> _To do_
Lines from the line with "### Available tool" to the line with "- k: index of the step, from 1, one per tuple" in the entries below, and only those, must be output exactly, with both ends included.

> _Available data_
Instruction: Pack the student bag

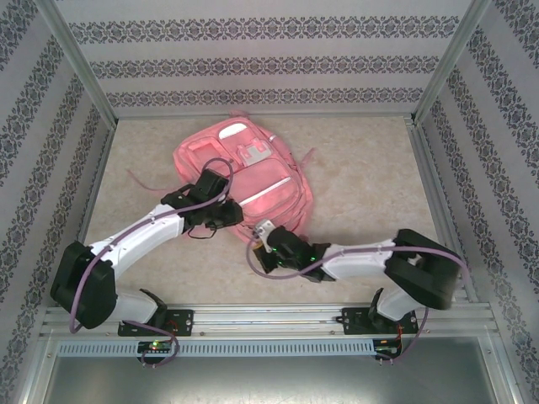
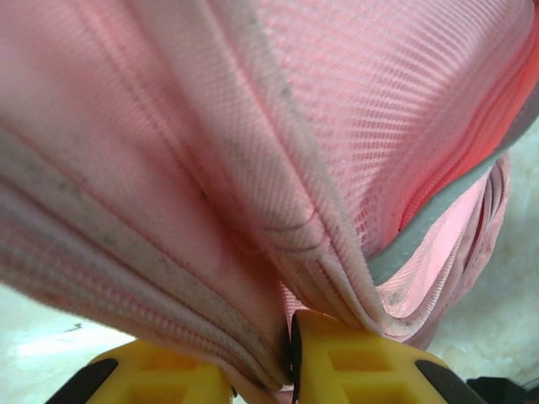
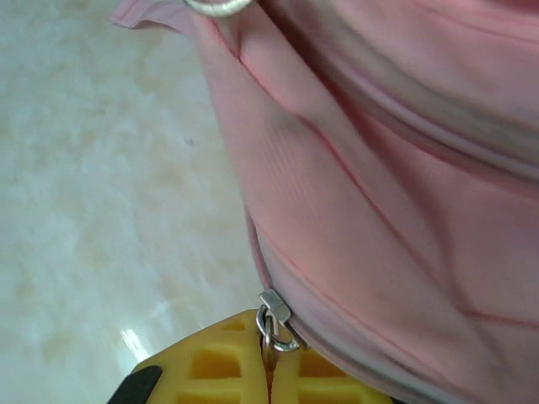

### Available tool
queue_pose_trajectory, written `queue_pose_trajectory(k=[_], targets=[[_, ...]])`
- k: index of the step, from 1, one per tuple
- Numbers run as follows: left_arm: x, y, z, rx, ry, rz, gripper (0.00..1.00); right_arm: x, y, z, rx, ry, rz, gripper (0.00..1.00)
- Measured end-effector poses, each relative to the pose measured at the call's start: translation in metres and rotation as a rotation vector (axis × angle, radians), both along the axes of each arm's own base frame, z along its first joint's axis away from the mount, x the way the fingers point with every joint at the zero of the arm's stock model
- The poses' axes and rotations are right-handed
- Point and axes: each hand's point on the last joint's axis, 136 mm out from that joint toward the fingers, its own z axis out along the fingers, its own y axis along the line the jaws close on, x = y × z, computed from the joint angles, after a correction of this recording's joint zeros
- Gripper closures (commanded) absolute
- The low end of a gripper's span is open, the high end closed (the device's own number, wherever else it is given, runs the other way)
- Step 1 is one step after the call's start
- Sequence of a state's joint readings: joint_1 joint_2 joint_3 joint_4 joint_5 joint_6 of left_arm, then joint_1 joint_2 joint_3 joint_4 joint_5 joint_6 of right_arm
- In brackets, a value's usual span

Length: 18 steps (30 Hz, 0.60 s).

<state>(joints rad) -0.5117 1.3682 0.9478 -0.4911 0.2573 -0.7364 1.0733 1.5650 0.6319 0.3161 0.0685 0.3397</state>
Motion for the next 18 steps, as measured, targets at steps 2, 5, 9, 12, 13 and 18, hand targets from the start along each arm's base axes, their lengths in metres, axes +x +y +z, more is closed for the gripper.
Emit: queue_pose_trajectory(k=[2, 5, 9, 12, 13, 18], targets=[[0.007, 0.013, 0.000, -0.012, 0.009, 0.046, 0.75, 0.006, 0.021, 0.001, 0.014, 0.023, -0.010, 1.00], [0.012, 0.043, 0.001, -0.065, 0.000, 0.156, 0.67, 0.015, 0.052, 0.005, 0.057, 0.053, -0.022, 1.00], [-0.006, 0.074, 0.014, -0.131, -0.041, 0.291, 0.49, 0.017, 0.080, 0.016, 0.127, 0.081, -0.018, 1.00], [-0.022, 0.085, 0.026, -0.206, -0.082, 0.374, 0.42, 0.016, 0.086, 0.016, 0.149, 0.104, -0.019, 1.00], [-0.025, 0.086, 0.027, -0.233, -0.082, 0.394, 0.42, 0.015, 0.086, 0.015, 0.149, 0.110, -0.019, 1.00], [-0.029, 0.077, 0.013, -0.330, -0.015, 0.445, 0.45, 0.014, 0.089, 0.007, 0.146, 0.132, -0.026, 1.00]])
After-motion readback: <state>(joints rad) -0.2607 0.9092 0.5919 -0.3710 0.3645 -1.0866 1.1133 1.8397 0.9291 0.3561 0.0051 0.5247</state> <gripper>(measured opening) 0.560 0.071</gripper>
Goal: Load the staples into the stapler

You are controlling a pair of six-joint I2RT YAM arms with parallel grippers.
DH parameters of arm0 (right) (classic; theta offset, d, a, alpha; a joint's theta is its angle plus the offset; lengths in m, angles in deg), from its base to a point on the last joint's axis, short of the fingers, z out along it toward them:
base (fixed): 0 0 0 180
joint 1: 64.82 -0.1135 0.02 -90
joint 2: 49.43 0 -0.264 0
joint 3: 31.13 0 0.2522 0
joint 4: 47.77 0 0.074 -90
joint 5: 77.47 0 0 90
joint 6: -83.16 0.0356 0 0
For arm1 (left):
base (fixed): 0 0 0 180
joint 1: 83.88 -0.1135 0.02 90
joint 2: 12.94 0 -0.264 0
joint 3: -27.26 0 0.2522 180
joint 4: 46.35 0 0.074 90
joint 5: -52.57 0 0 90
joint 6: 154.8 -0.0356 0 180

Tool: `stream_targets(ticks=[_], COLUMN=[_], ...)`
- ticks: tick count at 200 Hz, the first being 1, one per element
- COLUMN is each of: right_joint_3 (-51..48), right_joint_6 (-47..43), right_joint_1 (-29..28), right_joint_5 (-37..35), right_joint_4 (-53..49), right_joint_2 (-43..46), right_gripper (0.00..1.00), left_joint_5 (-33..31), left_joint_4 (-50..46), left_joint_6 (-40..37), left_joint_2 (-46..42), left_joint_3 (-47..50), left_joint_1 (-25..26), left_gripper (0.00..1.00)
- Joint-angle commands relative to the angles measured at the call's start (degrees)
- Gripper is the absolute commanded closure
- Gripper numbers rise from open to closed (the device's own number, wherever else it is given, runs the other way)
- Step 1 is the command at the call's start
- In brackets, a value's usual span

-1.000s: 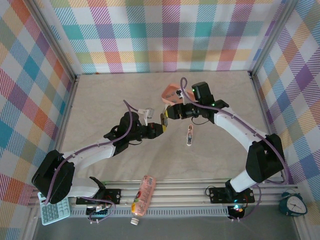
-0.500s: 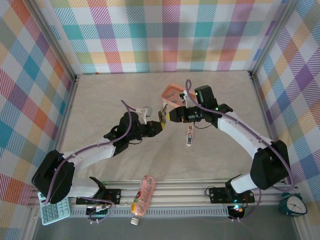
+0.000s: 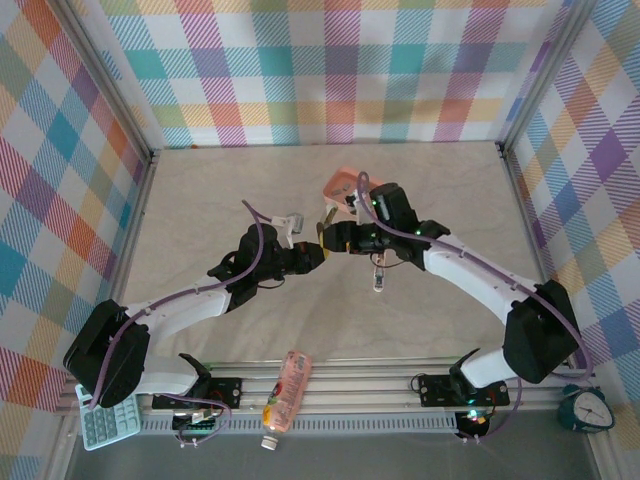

> _Your response_
### Available tool
queue_pose_trajectory, written `queue_pose_trajectory(k=[_], targets=[[_, ...]])`
- k: index of the step, from 1, one per tuple

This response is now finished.